なお、京言葉でのセリフには苦労した様子の岸井。「考えた通りに話しているつもりなんですが、『イントネーションが違う』と指導の先生から言われ続けていて苦戦しています。大阪弁は連続テレビ小説『まんぷく』に出演していた際に経験したのですが、京言葉は初めてです。『大阪は1音上げ1音下げ、京都はその半音』と言われて、どういうこと!?と(笑)。大阪弁を少し知っているが故に、より分からなくなっているような気もして、最後まですごく苦戦しました」と振り返った。
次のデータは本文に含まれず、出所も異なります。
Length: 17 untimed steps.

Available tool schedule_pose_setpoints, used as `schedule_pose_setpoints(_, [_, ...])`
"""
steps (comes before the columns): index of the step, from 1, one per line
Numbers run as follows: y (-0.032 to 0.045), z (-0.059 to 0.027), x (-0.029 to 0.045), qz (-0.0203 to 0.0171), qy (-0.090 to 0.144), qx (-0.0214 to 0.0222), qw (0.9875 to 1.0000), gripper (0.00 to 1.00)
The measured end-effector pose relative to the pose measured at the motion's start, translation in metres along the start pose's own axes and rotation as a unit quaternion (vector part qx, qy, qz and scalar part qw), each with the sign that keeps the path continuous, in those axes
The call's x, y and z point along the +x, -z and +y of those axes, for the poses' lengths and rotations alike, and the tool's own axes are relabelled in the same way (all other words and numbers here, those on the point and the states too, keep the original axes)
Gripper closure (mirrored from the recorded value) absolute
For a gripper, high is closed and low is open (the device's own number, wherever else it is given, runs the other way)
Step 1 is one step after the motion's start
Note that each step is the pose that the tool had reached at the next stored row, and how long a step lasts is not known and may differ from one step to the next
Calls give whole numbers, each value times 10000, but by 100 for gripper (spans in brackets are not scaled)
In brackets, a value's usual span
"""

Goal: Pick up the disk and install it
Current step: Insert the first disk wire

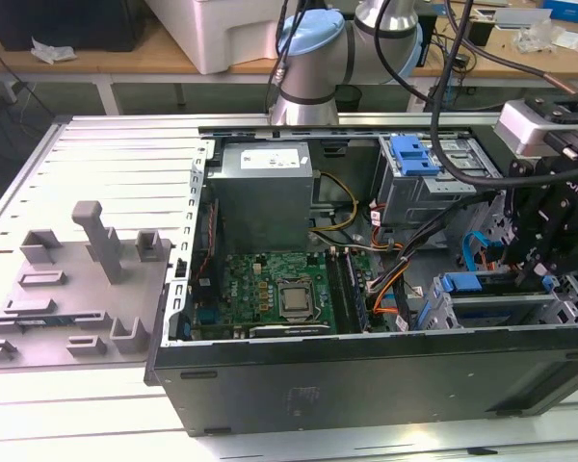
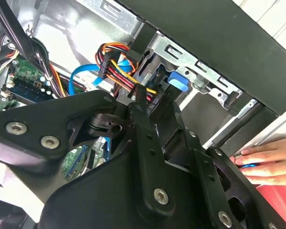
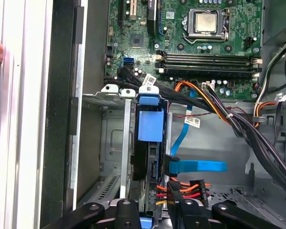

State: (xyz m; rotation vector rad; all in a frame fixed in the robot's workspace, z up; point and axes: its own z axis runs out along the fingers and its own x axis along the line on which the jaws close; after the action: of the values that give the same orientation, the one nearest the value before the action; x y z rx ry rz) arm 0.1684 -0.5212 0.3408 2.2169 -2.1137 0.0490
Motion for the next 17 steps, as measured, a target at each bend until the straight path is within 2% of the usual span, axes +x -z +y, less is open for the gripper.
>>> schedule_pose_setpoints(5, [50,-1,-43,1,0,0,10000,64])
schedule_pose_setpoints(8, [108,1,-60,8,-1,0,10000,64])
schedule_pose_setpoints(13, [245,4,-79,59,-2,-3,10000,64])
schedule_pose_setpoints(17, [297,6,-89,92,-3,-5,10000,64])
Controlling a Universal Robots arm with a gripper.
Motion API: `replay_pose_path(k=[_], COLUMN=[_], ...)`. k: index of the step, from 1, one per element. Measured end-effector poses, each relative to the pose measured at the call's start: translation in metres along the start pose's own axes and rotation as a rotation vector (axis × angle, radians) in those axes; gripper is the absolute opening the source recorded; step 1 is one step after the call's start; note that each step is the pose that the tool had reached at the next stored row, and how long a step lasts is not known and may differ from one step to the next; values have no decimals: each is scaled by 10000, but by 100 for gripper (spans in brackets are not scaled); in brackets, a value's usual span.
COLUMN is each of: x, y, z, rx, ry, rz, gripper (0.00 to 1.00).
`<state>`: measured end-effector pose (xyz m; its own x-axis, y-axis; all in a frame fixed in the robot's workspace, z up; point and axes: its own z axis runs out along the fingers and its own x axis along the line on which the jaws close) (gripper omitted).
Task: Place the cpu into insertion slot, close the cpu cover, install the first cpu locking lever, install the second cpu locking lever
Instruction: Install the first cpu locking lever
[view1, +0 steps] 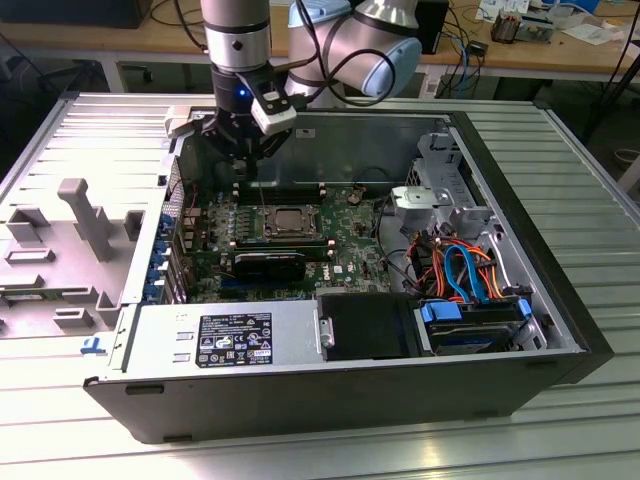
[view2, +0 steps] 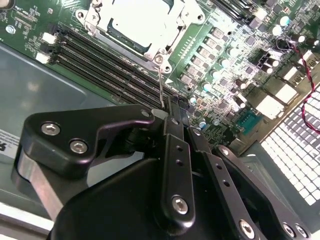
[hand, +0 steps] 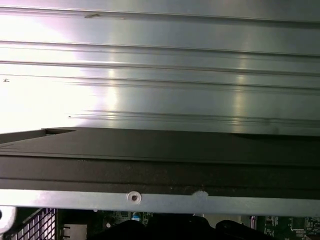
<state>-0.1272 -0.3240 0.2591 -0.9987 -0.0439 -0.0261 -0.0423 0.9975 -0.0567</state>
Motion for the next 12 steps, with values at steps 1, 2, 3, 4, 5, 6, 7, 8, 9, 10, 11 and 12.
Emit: replay_pose_path(k=[1,2,3,4,5,6,7,8,9,10,11,12], x=[-8,-14,-22,-30,-36,-40,-43,-45,-45,-47,-48,-48], y=[0,-1,-1,-1,-2,-2,-2,-2,-2,-2,-2,-2], z=[1,1,1,2,2,2,3,4,4,4,4,4], rx=[0,0,0,0,0,-1,-1,-1,-1,0,0,-1], ry=[0,1,2,2,2,2,1,1,2,3,2,2], rz=[-1,0,0,-1,-1,-1,0,0,2,0,0,0], gripper=[11,11,11,11,11,11,11,11,11,11,11,11])
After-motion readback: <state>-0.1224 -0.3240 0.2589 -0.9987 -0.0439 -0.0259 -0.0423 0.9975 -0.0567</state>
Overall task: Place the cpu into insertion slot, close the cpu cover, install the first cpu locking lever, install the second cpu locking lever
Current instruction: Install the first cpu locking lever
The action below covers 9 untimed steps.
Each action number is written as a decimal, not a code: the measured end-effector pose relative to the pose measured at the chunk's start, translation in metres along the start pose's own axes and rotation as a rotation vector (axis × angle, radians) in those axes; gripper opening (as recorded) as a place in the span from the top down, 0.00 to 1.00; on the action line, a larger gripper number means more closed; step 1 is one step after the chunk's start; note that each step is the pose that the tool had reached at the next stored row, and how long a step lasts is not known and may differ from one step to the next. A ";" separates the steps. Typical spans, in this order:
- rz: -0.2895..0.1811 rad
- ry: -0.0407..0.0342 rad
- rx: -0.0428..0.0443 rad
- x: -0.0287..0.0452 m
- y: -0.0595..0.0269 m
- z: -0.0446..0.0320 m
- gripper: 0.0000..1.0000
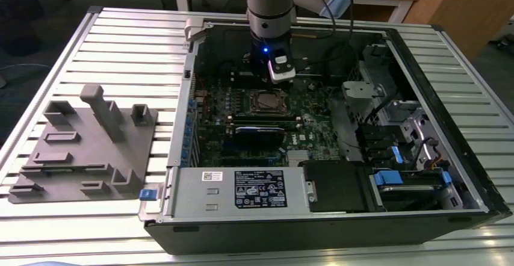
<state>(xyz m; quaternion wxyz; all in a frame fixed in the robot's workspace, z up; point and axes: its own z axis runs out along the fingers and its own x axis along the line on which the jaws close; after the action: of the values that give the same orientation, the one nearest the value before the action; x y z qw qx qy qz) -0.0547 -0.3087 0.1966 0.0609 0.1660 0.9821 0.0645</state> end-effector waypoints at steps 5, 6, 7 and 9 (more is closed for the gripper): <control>0.000 0.0000 -0.0001 -0.0003 0.0004 -0.0028 0.89; 0.000 0.0000 -0.0001 -0.0003 0.0004 -0.0029 0.89; 0.000 0.0000 0.0001 -0.0003 0.0004 -0.0030 0.89; 0.001 0.0000 0.0004 -0.0003 0.0005 -0.0029 0.89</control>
<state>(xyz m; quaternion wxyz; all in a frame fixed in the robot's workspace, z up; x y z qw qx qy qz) -0.0547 -0.3087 0.1996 0.0608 0.1666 0.9820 0.0643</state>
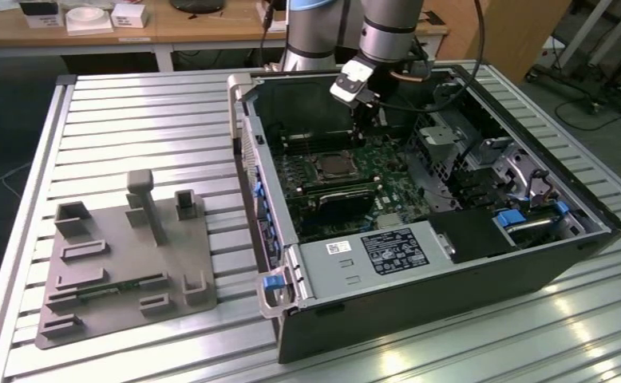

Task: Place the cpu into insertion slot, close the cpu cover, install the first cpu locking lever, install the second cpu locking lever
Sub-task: 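Close the cpu cover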

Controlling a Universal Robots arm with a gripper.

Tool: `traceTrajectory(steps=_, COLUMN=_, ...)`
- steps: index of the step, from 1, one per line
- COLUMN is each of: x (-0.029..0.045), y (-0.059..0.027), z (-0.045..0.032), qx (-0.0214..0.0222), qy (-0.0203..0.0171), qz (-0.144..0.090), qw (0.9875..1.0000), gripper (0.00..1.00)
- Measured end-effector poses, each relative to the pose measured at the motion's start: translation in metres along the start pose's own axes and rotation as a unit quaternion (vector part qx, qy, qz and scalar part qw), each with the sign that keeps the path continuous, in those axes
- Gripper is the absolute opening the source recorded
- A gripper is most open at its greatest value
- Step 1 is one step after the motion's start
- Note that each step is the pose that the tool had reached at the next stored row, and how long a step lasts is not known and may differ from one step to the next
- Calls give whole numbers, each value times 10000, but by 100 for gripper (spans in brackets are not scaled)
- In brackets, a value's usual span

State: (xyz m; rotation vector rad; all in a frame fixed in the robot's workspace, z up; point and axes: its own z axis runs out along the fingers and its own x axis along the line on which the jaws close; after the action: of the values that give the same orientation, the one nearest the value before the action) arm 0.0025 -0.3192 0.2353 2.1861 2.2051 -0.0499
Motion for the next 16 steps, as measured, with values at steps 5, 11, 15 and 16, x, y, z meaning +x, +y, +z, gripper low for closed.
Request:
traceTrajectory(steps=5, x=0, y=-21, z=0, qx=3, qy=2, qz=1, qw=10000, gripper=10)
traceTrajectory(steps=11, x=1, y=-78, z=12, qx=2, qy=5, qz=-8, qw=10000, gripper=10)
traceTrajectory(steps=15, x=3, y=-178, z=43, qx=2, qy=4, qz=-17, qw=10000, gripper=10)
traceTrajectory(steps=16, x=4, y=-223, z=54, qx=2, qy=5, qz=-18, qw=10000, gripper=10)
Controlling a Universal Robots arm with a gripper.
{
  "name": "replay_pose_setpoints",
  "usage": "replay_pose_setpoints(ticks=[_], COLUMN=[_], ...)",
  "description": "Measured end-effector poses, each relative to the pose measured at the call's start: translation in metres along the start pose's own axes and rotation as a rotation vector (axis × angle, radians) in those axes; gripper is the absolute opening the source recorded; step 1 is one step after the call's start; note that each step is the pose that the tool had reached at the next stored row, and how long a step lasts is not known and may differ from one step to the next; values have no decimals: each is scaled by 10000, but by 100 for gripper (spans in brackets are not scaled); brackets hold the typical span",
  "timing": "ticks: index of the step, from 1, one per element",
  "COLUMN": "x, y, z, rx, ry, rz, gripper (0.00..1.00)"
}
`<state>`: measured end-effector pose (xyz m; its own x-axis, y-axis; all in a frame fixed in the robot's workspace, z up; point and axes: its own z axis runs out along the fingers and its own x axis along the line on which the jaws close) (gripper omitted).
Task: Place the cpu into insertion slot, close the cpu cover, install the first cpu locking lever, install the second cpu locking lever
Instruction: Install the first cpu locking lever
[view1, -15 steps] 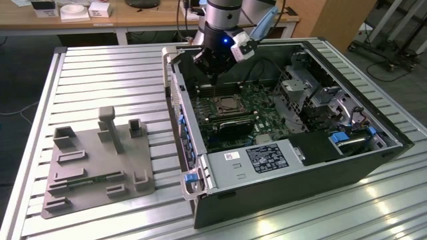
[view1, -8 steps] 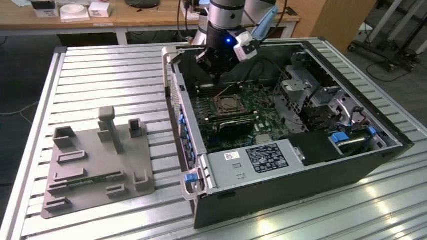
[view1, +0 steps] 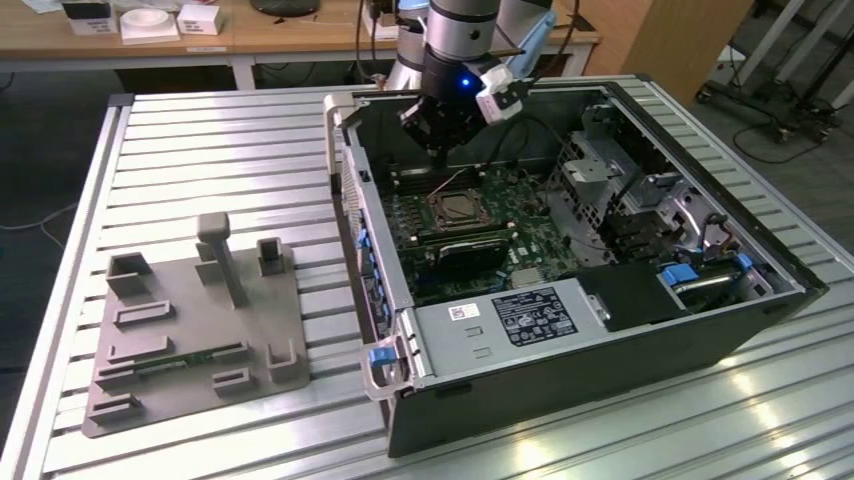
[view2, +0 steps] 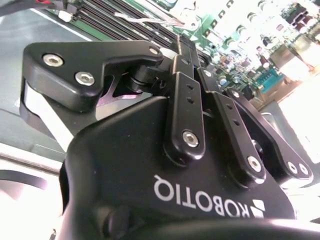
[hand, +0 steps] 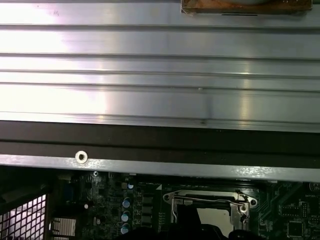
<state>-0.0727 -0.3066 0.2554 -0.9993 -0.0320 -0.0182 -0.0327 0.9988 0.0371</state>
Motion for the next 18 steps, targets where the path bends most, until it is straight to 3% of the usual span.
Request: replay_pose_setpoints(ticks=[7, 18], x=[-81, -85], y=[-1, -2], z=[54, 76], rx=[2, 2], ry=[1, 1], rz=[-1, 0], gripper=[10, 10])
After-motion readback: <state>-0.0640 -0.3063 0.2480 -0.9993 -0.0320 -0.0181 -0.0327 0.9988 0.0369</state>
そして、第20話以降、物語はいよいよクライマックスへ。「見どころはたくさんありますが、女性たちがかっこいいですよね。家茂もそうですし、和宮も最後に見せ場があります。もちろんフィクションではありますが、歴史といっても『何年に何があった』という表面的なことだけではなく、その裏にあるものがすごく丁寧に描かれていると思います。人と人との関わり、過去を生きた人たちの営みがあって今があるというのがしっかり感じられるラストになると思うので、楽しんでいただけたらなと思います」とアピールしている。